One part of the entries below is wanted: the lines from the one containing "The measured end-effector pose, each" through the one containing "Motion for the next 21". Write those out exactly and nothing else.

## Stored items from a collection
[Start of Attachment]
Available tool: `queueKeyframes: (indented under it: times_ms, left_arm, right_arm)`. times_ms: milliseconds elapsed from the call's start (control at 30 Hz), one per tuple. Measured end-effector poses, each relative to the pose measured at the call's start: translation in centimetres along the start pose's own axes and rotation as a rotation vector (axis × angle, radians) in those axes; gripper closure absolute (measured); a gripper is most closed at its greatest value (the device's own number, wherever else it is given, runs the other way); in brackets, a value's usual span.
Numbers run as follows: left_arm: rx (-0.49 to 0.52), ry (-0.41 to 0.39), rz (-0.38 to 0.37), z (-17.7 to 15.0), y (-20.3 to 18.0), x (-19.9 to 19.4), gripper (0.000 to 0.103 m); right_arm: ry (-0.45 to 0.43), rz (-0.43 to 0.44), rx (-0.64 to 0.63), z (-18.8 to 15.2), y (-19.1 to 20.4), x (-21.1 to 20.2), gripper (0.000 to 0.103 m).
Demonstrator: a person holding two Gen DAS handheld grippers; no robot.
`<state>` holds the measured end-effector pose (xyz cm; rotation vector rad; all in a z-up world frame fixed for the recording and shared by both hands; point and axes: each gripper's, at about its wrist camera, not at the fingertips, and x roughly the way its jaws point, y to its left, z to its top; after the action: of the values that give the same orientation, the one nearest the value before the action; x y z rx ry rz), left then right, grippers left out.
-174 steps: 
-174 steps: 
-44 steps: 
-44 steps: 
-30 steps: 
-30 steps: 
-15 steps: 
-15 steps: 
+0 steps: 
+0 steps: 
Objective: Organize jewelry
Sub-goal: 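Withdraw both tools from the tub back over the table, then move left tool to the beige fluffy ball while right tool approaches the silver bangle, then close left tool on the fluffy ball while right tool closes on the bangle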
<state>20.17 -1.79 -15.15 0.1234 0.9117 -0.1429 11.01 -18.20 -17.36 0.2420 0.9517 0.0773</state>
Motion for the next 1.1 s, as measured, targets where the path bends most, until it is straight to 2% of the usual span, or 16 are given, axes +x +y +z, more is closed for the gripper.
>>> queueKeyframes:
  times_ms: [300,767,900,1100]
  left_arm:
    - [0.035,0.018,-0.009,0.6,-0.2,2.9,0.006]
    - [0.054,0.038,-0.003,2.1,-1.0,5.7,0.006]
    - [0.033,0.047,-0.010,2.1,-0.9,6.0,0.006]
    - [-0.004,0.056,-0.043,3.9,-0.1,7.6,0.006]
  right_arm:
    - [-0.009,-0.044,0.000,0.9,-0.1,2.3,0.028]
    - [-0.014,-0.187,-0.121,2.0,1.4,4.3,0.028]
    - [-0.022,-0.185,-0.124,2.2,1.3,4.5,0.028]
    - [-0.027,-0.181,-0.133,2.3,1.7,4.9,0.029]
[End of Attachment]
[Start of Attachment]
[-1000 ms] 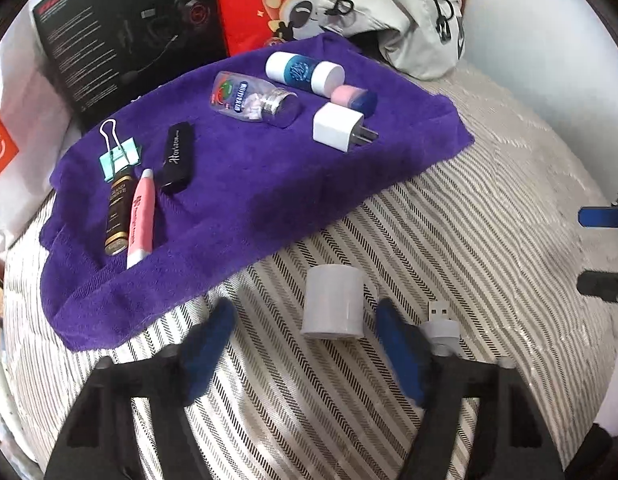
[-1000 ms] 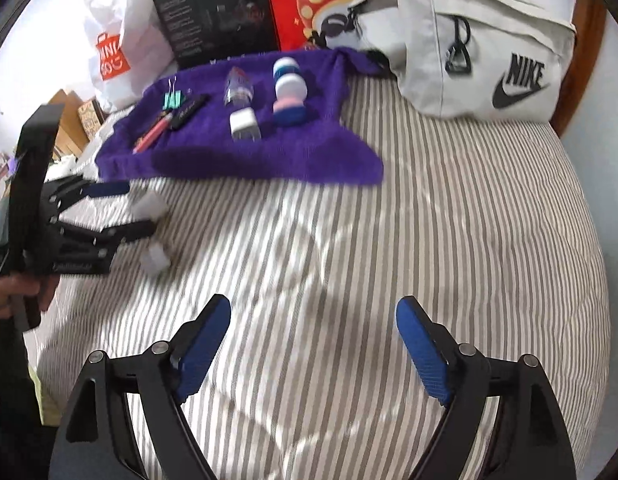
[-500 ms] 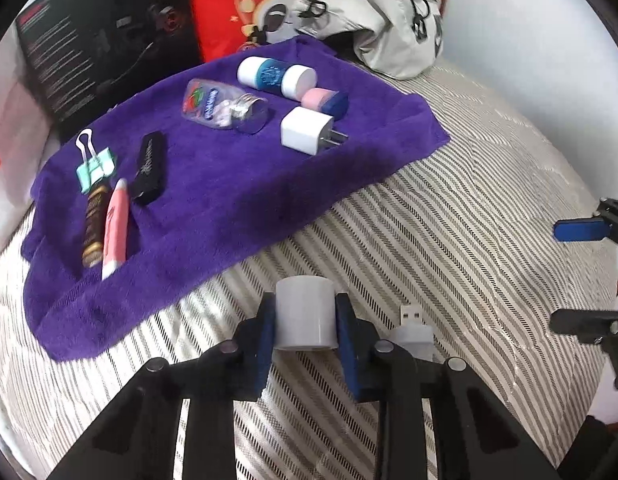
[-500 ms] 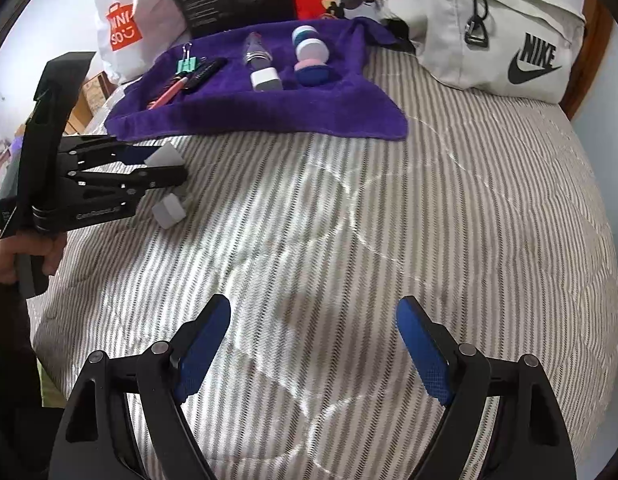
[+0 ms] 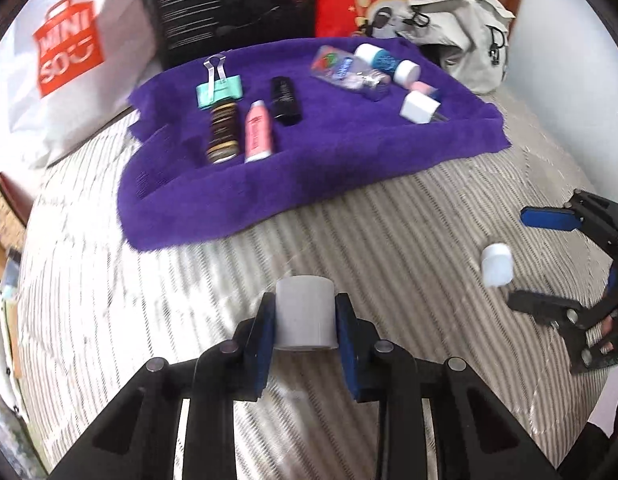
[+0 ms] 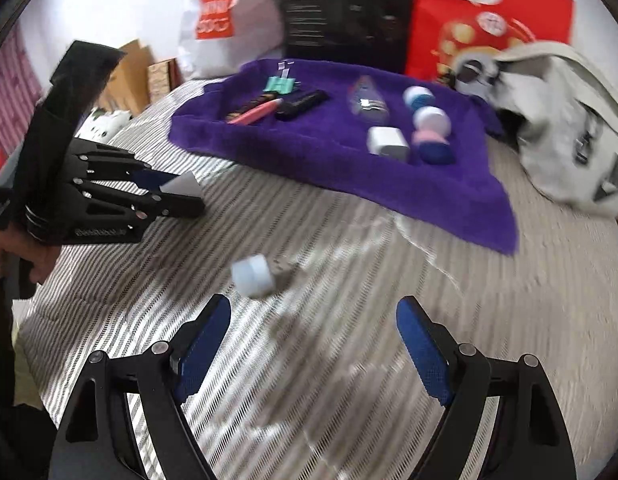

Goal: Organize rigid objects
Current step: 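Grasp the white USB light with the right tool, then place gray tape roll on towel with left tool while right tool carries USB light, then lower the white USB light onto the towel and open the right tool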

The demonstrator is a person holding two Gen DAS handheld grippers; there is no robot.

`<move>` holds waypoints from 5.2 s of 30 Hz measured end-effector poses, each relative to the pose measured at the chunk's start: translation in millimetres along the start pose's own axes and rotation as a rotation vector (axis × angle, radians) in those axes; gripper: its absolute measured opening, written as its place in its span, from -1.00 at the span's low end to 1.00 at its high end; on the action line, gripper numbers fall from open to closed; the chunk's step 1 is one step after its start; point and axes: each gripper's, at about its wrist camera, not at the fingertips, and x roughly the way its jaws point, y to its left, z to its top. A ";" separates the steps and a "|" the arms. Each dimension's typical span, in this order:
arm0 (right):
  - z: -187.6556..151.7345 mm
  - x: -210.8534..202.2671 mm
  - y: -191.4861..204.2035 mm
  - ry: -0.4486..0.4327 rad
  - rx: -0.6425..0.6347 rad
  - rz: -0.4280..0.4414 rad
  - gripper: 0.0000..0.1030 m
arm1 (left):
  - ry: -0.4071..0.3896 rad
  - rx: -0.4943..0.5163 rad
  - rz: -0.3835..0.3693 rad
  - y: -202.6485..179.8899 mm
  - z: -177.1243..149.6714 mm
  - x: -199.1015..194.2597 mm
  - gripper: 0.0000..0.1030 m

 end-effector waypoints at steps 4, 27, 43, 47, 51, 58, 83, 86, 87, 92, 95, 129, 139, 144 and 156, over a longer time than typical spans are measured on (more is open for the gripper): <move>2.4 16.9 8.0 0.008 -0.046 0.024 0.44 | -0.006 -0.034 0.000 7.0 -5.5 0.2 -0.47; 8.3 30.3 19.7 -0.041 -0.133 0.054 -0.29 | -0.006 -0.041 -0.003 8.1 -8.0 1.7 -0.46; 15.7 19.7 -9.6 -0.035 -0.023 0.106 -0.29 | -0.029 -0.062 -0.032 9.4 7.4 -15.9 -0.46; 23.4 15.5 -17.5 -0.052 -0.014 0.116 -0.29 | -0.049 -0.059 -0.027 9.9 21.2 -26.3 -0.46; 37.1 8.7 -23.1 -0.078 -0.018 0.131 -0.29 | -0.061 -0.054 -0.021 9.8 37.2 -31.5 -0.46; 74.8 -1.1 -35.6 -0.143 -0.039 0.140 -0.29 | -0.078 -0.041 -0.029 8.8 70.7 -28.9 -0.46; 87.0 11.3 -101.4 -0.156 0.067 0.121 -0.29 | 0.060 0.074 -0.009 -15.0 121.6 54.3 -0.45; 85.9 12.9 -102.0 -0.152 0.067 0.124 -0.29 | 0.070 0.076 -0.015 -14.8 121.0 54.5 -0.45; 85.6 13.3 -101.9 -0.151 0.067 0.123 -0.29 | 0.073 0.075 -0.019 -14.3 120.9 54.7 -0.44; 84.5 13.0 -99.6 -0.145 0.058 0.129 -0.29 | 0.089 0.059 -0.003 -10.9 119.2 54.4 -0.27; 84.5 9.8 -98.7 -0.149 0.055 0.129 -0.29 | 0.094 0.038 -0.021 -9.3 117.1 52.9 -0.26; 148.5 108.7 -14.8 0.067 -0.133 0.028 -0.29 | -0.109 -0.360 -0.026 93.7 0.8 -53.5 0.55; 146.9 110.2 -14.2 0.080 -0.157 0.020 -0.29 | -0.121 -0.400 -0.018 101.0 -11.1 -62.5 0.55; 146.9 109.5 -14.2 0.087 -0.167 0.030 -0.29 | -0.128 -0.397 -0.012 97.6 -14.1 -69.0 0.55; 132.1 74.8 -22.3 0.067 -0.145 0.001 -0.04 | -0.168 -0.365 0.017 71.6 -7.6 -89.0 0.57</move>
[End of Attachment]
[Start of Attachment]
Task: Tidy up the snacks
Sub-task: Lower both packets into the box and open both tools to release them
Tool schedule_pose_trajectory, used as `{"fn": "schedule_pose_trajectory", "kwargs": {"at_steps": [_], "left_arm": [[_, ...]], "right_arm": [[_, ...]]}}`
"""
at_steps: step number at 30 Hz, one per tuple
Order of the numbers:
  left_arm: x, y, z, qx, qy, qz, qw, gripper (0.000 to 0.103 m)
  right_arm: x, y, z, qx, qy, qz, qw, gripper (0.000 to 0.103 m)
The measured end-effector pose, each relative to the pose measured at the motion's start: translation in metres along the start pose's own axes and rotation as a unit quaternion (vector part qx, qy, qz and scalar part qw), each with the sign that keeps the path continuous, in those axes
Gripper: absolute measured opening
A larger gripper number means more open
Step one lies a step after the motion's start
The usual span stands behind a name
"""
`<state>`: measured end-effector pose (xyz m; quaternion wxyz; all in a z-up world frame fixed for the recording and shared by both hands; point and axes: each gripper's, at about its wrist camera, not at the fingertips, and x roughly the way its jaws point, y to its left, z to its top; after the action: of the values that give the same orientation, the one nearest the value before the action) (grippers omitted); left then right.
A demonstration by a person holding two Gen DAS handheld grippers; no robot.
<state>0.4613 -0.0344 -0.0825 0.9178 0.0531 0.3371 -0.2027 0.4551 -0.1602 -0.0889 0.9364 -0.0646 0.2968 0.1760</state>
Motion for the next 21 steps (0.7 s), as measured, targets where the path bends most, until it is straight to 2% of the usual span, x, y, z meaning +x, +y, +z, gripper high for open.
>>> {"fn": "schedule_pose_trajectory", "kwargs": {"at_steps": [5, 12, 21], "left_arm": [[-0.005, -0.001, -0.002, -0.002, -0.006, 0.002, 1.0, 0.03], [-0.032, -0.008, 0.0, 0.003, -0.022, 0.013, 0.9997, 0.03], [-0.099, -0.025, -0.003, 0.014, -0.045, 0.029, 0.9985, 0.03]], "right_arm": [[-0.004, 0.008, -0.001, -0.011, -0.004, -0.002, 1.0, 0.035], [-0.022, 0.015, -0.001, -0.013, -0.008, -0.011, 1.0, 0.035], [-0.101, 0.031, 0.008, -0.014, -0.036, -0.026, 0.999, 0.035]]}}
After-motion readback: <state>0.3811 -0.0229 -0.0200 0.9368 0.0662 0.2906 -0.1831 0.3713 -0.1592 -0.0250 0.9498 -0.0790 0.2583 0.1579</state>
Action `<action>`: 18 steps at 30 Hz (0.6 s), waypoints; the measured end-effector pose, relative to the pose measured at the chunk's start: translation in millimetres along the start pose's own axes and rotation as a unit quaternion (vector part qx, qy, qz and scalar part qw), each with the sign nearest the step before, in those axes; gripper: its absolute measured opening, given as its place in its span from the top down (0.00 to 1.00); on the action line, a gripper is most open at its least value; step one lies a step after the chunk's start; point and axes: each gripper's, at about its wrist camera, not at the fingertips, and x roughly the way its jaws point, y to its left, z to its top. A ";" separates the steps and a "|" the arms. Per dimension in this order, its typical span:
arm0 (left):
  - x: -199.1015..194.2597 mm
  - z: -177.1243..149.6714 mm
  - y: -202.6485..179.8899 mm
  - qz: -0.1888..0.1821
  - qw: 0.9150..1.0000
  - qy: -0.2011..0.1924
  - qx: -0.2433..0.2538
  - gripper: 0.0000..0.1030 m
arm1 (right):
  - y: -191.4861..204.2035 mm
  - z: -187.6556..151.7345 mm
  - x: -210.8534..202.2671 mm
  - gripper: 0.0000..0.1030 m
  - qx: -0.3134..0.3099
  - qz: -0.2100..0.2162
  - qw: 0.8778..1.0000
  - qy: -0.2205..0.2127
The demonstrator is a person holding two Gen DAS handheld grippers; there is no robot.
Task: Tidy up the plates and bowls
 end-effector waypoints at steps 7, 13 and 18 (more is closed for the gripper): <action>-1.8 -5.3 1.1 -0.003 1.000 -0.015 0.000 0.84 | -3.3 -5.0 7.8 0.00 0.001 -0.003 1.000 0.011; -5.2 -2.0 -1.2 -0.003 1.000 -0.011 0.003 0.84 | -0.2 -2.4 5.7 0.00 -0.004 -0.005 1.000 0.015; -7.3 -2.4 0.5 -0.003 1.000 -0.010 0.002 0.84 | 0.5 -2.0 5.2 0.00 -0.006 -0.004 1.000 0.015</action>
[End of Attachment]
## RESPONSE TO THE TASK
The measured end-effector pose, each relative to the pose measured at the motion's start: translation in metres along the start pose's own axes and rotation as a unit quaternion (vector part qx, qy, qz and scalar part qw), each with the sign that keeps the path continuous, in those axes
Gripper: absolute measured opening
A larger gripper number means more open
Step one lies a step after the motion's start
The usual span stands behind a name
"""
`<state>`: measured end-effector pose (xyz m; quaternion wxyz; all in a z-up world frame fixed for the recording and shared by both hands; point and axes: each gripper's, at about its wrist camera, not at the fingertips, and x roughly the way its jaws point, y to its left, z to its top; after the action: of the values that give the same orientation, the one nearest the value before the action) (grippers omitted); left then right.
A demonstration by a person holding two Gen DAS handheld grippers; no robot.
<state>0.4613 -0.0344 -0.0825 0.9178 0.0531 0.3371 -0.2027 0.4551 -0.1602 -0.0889 0.9364 -0.0646 0.2968 0.1760</state>
Motion for the next 21 steps (0.7 s), as measured, targets where the path bends most, until it is straight to 2% of the usual span, x, y, z meaning +x, +y, +z, gripper high for open.

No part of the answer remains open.